## What you have to do
Return the run of lines below that opens with the line containing "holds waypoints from" and closes with the line containing "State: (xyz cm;", keeping each one exact.

────────────────────────────────────────

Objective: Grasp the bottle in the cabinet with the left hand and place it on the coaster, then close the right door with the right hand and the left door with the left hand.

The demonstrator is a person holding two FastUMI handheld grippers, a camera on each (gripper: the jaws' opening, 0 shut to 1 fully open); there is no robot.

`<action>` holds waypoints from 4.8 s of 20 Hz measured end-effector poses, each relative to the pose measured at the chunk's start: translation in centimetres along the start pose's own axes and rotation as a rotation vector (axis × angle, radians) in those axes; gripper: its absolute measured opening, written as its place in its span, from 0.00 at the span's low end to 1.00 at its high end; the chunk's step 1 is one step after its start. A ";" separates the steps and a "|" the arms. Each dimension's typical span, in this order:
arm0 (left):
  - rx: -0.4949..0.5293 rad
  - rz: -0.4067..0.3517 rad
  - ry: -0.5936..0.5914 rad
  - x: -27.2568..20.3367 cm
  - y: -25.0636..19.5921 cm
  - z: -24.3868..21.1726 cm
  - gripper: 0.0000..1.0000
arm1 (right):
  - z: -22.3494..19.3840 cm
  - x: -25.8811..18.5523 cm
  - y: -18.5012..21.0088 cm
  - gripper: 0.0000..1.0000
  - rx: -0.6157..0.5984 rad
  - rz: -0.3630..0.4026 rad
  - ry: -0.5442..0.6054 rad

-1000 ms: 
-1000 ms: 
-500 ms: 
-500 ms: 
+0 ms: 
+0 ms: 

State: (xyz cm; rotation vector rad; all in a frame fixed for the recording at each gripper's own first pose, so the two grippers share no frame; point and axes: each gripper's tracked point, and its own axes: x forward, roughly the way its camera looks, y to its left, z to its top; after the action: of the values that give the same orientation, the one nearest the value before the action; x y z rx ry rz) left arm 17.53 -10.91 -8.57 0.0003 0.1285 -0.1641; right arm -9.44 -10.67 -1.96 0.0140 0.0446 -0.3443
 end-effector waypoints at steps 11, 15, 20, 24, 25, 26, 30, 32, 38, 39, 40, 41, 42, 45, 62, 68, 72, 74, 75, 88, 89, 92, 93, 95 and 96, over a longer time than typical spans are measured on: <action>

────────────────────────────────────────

## Task result
`<action>` holds waypoints from 4.8 s of 20 Hz measured end-effector poses, each relative to the pose measured at the chunk's start: translation in centimetres along the start pose's own axes and rotation as a rotation vector (axis × angle, radians) in those axes; gripper: its absolute measured opening, written as its place in its span, from 0.00 at the span's low end to 1.00 at its high end; the chunk's step 1 is one step after its start. A ";" separates the steps and a "|" the arms. Each dimension's typical span, in this order:
arm0 (left):
  - rx: -0.4949..0.5293 rad
  - rz: -0.4067..0.3517 rad
  - ry: -0.5936..0.5914 rad
  - x: -27.2568..20.3367 cm
  - y: -25.0636..19.5921 cm
  - z: -24.3868..21.1726 cm
  - gripper: 0.0000..1.0000
arm1 (right):
  - z: -22.3494..19.3840 cm
  - x: -25.8811..18.5523 cm
  - y: -18.5012..21.0088 cm
  - gripper: 0.0000..1.0000
  - rx: -0.6157..0.5984 rad
  - rz: -0.3630..0.4026 rad
  - ry: -0.5442..0.6054 rad

-1000 ms: 
-1000 ms: 
-500 ms: 
-500 ms: 
+0 ms: 
+0 ms: 

State: (xyz cm; rotation vector rad; all in a frame fixed for the recording at each gripper's own first pose, so the two grippers share no frame; point and axes: each gripper's tracked point, and its own axes: x forward, roughly the way its camera looks, y to its left, z to its top; after the action: of the values that give the same orientation, the one nearest the value before the action; x y z rx ry rz) left arm 17.53 -10.91 -8.57 0.0003 0.1285 -0.1641; right arm -9.44 -10.67 -1.96 0.0140 0.0446 -0.3443

There is no more output to give.